First you have to be sure that your seedling is actually what you believe, are you really sure you have a female cannabis on your hands? It might seem obvious, but often by buying seeds that are not of the highest quality it could happen that you put plants of the non-female gender at home and this can really create problems. Not only because you won’t see the buds you expect but also because these little boys at some point could also compromise the productivity of nearby female plants by pollinating them and making them useless. Obviously this problem shouldn’t affect you if you bought feminized seeds from a reliable reseller for your cbd private label… but it’s always better to ask yourself two questions when the fruits (or rather the flowers) don’t arrive.
cbd private label: Which variety did you choose?
Maybe you wish your cannabis plants were already in full bloom after 4 weeks but they have other plans. You must always evaluate what are the inclinations of the genetics of your choice before making plans and predictions. This is because each variety has different flowering times. If you are in a hurry, we recommend choosing a predominantly indica genetic that usually begins to flower after 45 days of life, if you have time and patience you can instead wait for the results of the sativa which is usually ready to produce flowers only after 60 days (but there may put even many more).

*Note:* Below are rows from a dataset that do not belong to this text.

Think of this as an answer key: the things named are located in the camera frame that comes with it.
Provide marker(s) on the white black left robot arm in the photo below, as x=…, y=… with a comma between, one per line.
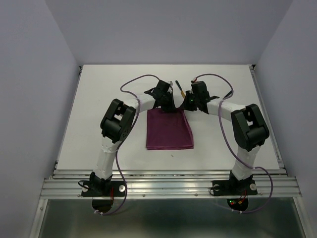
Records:
x=116, y=125

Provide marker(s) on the aluminium front rail frame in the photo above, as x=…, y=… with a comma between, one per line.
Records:
x=160, y=184

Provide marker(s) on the aluminium rail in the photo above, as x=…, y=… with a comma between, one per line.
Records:
x=64, y=120
x=267, y=119

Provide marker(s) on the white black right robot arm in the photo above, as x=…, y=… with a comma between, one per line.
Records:
x=250, y=133

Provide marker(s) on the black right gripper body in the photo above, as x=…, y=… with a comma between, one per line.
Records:
x=197, y=99

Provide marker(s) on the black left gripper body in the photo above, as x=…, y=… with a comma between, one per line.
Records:
x=162, y=96

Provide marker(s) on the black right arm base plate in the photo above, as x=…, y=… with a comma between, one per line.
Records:
x=233, y=188

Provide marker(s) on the aluminium left side rail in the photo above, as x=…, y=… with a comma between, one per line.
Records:
x=64, y=120

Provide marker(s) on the purple cloth napkin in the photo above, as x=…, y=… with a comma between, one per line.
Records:
x=168, y=131

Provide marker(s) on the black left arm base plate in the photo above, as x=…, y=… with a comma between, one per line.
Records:
x=110, y=189

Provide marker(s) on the aluminium right side rail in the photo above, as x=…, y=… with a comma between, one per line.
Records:
x=267, y=119

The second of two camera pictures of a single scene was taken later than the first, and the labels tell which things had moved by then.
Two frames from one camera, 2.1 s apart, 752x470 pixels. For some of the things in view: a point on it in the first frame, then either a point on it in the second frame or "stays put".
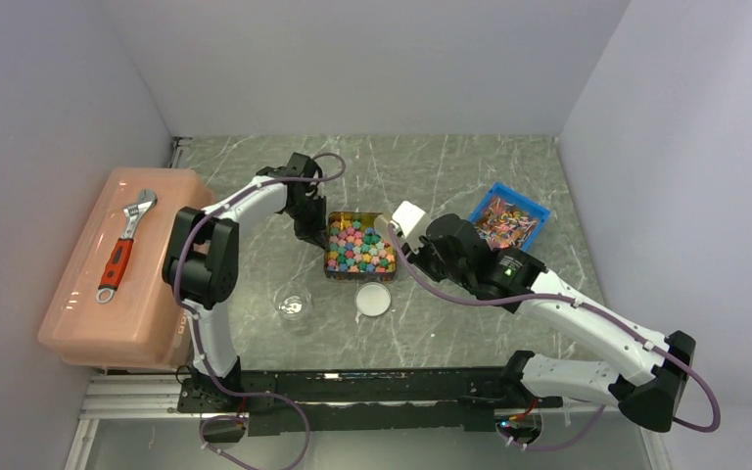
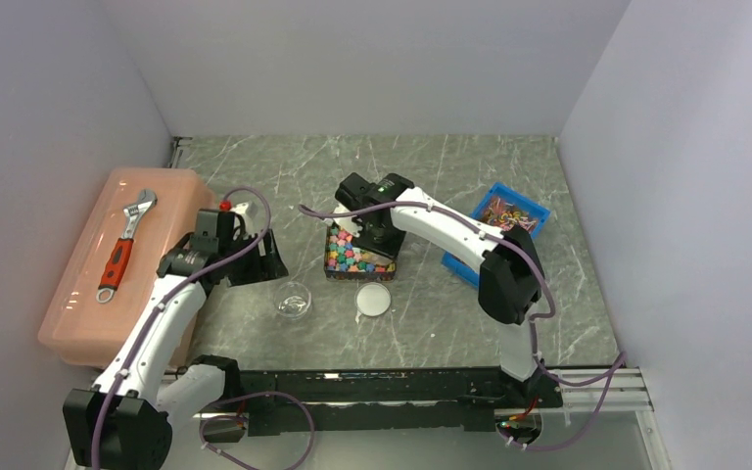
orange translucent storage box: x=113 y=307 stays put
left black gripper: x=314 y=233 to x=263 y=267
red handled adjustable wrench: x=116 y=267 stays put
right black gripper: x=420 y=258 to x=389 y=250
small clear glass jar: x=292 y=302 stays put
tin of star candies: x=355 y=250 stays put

Do you want to play it safe and have a super fast harvest? The only solution is autoflowering plants (we talked about it in this article), in fact, unlike photoperiodic varieties, autoflowering plants religiously respect the growth calendar and have relatively short and punctual life cycles. If you have these strains on hand rest assured that the plants will have a very short vegetative phase and you will see the first flowers appear after about 4 or 5 weeks of growth.

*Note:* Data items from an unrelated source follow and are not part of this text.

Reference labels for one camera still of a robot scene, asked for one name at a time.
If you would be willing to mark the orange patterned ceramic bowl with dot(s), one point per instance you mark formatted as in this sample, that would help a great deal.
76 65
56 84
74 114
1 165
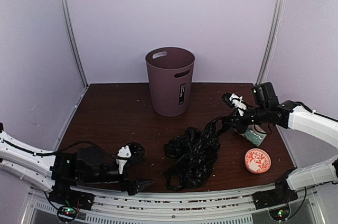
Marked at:
257 161

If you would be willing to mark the right aluminium frame post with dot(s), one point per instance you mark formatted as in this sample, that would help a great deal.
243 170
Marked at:
271 41

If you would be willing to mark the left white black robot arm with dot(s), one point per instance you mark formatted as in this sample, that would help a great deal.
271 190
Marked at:
33 164

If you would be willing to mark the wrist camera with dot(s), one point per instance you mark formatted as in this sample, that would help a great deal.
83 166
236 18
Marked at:
234 101
130 154

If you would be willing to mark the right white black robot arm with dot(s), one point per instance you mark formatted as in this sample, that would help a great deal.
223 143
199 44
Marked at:
289 115

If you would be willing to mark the left aluminium frame post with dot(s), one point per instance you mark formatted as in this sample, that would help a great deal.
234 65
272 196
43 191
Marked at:
72 42

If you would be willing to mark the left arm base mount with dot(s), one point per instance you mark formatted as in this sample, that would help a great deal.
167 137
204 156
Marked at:
68 203

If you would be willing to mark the aluminium front rail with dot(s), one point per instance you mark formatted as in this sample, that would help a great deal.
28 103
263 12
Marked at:
229 206

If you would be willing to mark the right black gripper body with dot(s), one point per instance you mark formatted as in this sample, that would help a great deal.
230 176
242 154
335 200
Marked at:
261 116

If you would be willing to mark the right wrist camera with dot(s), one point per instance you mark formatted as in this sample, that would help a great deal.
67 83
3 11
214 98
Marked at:
234 101

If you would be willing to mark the black plastic trash bag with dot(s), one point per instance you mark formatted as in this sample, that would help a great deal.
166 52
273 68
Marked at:
195 152

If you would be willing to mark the mauve plastic trash bin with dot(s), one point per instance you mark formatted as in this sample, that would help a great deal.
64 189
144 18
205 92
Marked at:
170 71

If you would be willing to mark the floral ceramic mug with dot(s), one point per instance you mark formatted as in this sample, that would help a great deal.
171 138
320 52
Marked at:
255 135

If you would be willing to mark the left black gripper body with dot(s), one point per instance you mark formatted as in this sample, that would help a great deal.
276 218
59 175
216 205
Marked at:
100 178

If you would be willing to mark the aluminium frame post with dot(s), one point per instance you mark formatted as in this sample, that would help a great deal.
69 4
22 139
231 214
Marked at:
271 41
72 42

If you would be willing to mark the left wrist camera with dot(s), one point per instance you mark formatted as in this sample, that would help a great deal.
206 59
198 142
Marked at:
130 154

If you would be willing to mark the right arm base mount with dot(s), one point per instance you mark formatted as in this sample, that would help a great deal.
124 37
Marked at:
278 205

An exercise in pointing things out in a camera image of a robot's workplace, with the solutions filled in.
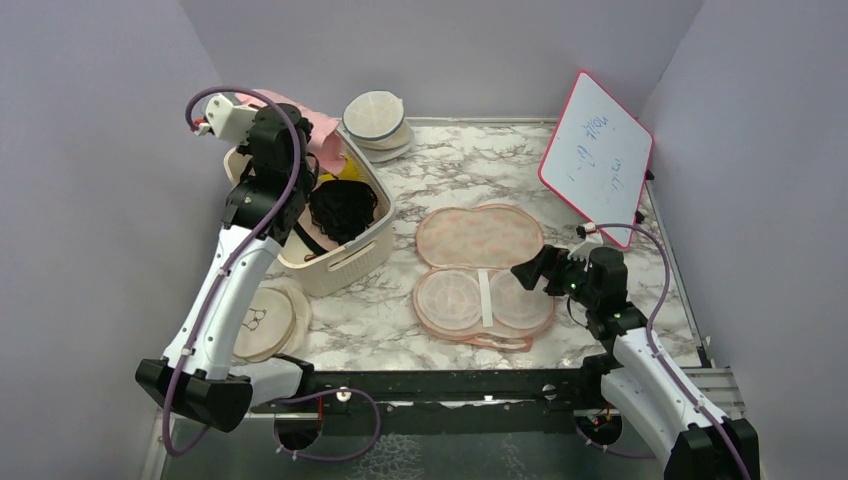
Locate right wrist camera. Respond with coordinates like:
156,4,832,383
570,222,604,261

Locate pink framed whiteboard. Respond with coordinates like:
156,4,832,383
538,71,654,249

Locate peach patterned mesh laundry bag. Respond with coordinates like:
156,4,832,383
412,204,555,352

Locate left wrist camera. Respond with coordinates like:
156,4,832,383
194,93,258,145

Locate yellow garment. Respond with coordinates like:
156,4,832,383
316,157,364,187

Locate pink bra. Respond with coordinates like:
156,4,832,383
257,89,346,175

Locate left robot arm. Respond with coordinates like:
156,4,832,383
135,103,317,432

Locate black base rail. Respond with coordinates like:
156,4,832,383
253,369,611,436

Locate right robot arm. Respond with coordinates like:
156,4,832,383
511,245,761,479

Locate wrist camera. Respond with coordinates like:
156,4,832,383
570,222,604,261
194,93,258,145

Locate beige pink garment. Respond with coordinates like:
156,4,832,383
281,207,339,264

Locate cream round laundry bags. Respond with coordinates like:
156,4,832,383
232,281,312,365

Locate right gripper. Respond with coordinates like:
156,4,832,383
512,243,600,309

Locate cream plastic laundry basket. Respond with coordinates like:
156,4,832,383
222,125,397,298

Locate black lace garment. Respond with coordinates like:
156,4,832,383
309,180,378,245

Play with the light and the flowers will come
If you have checked that you have female plants in your hands and the flowering period of the genetics of your choice has now officially passed, perhaps your plants need help to understand that it is time to start flowering. Here’s how you can help them: Play with the light and they’ll get going. In fact, in nature it is the change in light received that pushes a plant (non-autoflowering) to pass from the vegetative phase to the flowering phase, you can simulate this change yourself with indoor plants.
For indoor crops the ideal would always be to use blue spectrum lights during the vegetative phase, when the plants are still in the growth phase, then when they have reached adulthood the flowering phase can be triggered by exposing them to 12 hours of light with red spectrum and 12 hours of darkness. Be careful not to bust the cycles, moreover it is always better to prefer LED and HID lights over low voltage ones. If this is exactly the system you are using but you still don’t see results, perhaps you have positioned the lights too far from the plants, try to dim them a little, always maintaining the safety limit so as not to burn them.
How to recognize signs of flowering
To reassure you, we also want to teach you to recognize the signs of the advent of flowering early, something that is taken for granted for the more expert growers but which could be of interest to the latest arrivals in the sector. Recognizing the signs of the transition from the vegetative phase to flowering is simple: the plant stops growing in height and concentrates on producing inflorescences. To see them you have to keep an eye on the nodes. In these parts of the plant, small pistils will first appear and then you will slowly see your inflorescences grow.